Andrew Haldane, chief economist of the Bank of England, has admitted that his profession is “in crisis” as Britain’s economy is hailed as the “strongest in the world”.
During the referendum on Britain’s membership of the European Union (EU), the central bank came to be seen as a key ally of George Osborne, who acted as “scaremonger-in-chief” for the Remain campaign.
Persistent claims by Governor Mark Carney that a Brexit vote could hit growth and tip the economy into recession, which were said to lend weight to doom-laden forecasts produced by the Osborne Treasury, were subsequently dismissed as “very flawed and very partisan” by analysts from Cambridge University.
Statistics show that growth has in fact accelerated since the Brexit vote.
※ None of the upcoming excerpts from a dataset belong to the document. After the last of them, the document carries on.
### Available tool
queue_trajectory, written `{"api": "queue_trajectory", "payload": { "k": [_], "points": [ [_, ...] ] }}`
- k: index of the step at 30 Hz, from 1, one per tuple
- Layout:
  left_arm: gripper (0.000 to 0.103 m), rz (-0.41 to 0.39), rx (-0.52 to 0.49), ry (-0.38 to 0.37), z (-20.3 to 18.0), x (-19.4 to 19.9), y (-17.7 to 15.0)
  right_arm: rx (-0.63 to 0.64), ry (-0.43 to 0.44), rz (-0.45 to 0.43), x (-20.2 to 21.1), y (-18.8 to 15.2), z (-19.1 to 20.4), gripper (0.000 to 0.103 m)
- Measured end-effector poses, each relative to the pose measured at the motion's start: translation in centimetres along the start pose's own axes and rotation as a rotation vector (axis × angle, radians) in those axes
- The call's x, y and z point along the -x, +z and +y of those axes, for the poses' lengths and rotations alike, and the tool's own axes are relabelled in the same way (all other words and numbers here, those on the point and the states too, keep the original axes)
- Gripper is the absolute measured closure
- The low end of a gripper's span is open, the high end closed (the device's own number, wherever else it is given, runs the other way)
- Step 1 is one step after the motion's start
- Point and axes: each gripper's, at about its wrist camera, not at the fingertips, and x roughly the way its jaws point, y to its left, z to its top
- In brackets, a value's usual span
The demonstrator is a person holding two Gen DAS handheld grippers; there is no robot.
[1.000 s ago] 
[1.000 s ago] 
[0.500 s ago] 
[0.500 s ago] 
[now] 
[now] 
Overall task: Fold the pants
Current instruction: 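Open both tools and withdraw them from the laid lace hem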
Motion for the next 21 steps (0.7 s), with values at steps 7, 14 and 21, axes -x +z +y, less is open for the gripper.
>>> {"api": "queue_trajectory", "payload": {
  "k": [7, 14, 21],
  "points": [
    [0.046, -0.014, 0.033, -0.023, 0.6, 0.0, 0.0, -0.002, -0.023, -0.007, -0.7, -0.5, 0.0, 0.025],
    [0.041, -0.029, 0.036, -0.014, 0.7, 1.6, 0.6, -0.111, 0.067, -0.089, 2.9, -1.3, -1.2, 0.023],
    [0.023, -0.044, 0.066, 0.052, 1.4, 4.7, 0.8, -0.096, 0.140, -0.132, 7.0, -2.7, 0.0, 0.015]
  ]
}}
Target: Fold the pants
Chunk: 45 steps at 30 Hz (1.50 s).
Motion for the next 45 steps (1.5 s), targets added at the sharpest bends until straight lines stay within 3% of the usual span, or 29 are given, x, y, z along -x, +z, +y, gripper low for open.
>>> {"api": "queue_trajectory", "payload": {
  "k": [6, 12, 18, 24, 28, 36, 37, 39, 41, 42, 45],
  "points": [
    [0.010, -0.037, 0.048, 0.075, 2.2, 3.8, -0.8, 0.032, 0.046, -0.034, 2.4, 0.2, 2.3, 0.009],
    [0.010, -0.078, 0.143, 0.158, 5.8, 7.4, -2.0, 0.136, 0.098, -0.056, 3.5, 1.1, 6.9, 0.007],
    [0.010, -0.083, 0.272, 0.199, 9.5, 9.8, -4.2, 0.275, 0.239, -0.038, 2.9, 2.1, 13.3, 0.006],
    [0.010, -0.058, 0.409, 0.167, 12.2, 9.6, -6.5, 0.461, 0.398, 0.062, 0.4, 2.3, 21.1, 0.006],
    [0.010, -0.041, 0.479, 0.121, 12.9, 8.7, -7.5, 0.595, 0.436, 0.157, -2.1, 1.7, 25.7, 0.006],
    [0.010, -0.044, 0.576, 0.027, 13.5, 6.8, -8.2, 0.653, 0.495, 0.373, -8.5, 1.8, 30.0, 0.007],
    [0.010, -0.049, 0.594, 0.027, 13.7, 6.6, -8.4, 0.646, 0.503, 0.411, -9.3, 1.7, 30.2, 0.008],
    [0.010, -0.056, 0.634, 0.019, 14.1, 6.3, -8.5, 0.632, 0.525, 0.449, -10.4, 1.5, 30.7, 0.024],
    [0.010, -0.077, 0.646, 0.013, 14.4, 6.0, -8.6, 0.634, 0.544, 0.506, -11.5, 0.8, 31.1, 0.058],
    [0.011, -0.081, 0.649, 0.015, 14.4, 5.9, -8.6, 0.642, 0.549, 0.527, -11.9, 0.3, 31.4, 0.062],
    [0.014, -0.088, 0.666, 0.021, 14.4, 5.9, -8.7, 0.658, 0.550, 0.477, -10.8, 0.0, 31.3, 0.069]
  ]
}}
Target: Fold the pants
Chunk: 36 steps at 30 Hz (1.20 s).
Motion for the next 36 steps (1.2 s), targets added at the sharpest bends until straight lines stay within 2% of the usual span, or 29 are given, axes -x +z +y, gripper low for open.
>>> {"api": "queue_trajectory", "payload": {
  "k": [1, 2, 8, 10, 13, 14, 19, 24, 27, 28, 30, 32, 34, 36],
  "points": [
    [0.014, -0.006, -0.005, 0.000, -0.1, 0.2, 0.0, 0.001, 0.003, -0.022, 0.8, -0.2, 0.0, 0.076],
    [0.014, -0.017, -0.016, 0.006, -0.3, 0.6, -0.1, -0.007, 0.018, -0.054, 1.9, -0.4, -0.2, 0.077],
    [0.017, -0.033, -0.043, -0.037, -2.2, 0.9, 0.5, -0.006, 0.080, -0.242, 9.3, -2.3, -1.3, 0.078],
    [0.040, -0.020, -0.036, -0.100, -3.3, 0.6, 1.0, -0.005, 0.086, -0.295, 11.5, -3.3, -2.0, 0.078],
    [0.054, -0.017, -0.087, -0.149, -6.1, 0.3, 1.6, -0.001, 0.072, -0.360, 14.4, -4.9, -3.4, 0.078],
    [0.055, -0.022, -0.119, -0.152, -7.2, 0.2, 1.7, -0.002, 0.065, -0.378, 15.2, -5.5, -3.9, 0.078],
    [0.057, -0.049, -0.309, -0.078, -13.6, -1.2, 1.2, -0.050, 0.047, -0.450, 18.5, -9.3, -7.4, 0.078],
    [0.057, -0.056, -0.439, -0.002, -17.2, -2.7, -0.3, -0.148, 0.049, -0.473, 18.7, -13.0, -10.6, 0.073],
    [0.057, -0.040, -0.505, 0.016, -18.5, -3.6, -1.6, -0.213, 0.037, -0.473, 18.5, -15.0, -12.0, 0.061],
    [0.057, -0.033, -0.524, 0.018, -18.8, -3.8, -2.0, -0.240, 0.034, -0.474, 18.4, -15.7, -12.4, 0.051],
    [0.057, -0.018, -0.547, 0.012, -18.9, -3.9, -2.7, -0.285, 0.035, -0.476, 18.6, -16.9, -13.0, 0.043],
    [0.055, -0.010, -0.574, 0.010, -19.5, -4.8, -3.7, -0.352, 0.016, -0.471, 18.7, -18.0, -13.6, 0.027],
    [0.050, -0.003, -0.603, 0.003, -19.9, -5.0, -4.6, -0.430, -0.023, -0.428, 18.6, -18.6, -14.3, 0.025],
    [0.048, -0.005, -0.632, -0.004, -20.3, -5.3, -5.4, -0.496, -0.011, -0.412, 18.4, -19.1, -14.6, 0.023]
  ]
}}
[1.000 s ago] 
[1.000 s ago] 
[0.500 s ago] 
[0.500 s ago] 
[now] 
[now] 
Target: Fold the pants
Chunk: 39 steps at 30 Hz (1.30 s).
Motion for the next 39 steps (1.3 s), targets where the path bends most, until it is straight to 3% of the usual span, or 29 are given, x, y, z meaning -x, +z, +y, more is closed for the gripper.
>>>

The FTSE 100 has broken records six days in a row, with the UK services PMI, a leading indicator of economic health, at a 17-month high and the UK manufacturing PMI at a 30-month high.
John Longworth, co-chairman of Leave Means Leave, welcomed the “avalanche of upbeat data, which demonstrates the continuing strength of the UK economy and confounds the predictions of the referendum doom-mongers”, reports the Daily Mail.
Haldane, a fellow of the Academy of Social Sciences, drew parallels between the present situation and forecasters’ failure to predict the financial crisis in 2007, comparing their inaccurate Brexit prophecies to “Michael Fish getting up [and] saying [there’s] no hurricane coming”.
Haldane was referring to an infamous weather forecast by BBC meteorologist Michael Fish in 1987. The presenter opened by saying, “Earlier on today, apparently, a woman rang the BBC and said she heard that there’s a hurricane on the way. Well, if you’re watching, don’t worry, there isn’t.”
A few hours later, the south-east was hit by the most powerful storm in three centuries, affecting three million homes and uprooting millions of trees. Winds reached 120 miles per hour before measuring devices were overwhelmed, sweeping buses and lorries off roads, and dashing the historic Shanklin Pier into the sea.
Haldane further confessed to a “disconnect between what we read in the papers about the degree of political and policy uncertainty, which by any historical metric is at high levels, and what we have seen from the economy and financial markets, which have actually been remarkably placid”.
Research by the News Watch media monitoring organisation found that mainstream media outlets such as the BBC have been overwhelmingly negative since the Brexit vote, with fewer than a fifth of speakers invited to participate in the flagship ‘Brexit Collection’ of post-referendum Radio 4 programming being supportive of the Leave vote.